Edited by Hendrik J. Kockaert and Frieda Steurs
[Handbook of Terminology 1] 2015
► pp. 360–392
Managing terminology in commercial environments
Terminology as a discipline and as a vocation is making its entry into the world of business. This chapter explores terminology management from a commercial perspective, that is, how and why terminology is managed in companies. Managing terminology in companies presents unique challenges compared to less marketdriven sectors engaged in terminology management, such as public or academic institutions. The conventional notions of Terminology as a discipline and vocation, and its traditional theories and methods, are reviewed with additional perspectives about their relevance for commercial environments. The fundamental question about whether the language used in a company even constitutes an LSP (language for special purposes), and therefore actually contains terminology, is considered. Elements of a theoretical and methodological framework for managing terminology in commercial environments are then proposed. Such a framework would emphasize practises and approaches for managing terminology that have proven effective in commercial settings. Term selection criteria, automatic term extraction, data categories, workflow, and repurposability for different purposes and applications are among the topics discussed in this context.

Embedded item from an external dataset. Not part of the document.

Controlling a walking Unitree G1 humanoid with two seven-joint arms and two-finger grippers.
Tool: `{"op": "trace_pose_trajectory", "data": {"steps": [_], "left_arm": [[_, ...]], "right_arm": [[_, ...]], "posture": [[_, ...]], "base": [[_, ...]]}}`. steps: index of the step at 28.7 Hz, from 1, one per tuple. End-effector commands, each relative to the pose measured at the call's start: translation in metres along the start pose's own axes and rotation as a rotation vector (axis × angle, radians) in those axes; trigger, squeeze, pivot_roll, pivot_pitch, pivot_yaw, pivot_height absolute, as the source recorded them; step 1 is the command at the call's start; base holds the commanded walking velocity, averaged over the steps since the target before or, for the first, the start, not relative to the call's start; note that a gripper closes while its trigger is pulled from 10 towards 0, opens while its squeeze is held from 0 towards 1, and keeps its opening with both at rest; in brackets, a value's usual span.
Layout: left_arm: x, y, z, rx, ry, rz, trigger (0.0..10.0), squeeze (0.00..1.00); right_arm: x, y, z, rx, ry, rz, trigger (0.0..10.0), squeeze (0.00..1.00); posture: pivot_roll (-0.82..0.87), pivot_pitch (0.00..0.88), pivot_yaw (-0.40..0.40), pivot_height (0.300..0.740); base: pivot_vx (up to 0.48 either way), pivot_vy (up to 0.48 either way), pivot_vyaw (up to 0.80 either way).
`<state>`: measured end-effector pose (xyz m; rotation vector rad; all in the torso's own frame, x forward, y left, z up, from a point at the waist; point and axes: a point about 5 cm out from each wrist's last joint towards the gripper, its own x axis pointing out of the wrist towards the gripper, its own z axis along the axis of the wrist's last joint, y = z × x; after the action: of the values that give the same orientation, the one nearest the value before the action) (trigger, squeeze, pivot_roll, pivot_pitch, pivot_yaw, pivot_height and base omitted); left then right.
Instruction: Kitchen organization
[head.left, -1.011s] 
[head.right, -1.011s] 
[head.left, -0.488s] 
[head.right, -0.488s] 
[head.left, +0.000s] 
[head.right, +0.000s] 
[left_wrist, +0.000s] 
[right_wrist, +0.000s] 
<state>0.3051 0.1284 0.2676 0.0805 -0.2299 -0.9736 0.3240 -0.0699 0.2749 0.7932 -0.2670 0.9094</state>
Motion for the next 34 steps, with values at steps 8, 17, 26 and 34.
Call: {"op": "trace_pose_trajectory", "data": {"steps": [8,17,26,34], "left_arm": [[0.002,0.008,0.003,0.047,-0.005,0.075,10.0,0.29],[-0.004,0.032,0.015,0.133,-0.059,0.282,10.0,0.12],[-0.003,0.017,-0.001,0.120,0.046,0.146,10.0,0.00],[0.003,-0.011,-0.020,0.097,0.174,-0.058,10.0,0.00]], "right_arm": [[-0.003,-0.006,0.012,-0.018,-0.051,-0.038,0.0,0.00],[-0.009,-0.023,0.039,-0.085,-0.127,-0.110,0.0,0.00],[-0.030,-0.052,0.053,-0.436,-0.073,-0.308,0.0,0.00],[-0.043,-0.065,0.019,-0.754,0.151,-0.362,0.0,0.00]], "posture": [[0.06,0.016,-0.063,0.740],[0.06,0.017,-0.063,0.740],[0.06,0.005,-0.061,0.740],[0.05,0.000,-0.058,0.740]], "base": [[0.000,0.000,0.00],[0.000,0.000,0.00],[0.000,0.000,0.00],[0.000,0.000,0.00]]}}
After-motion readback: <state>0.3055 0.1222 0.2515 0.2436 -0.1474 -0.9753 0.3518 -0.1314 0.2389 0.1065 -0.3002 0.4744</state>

Arguments are presented that demonstrate that terminology management in commercial settings would benefit from being more corpus-based. Conventional theories and methods of terminology should not be interpreted as hard and fast rules in commercial environments, where terminologists are expected to produce terminological resources that support the business goals of improving quality, increasing productivity, saving costs, and gaining market share. Further research and dialog is encouraged to provide effective guidelines for commercial terminologists.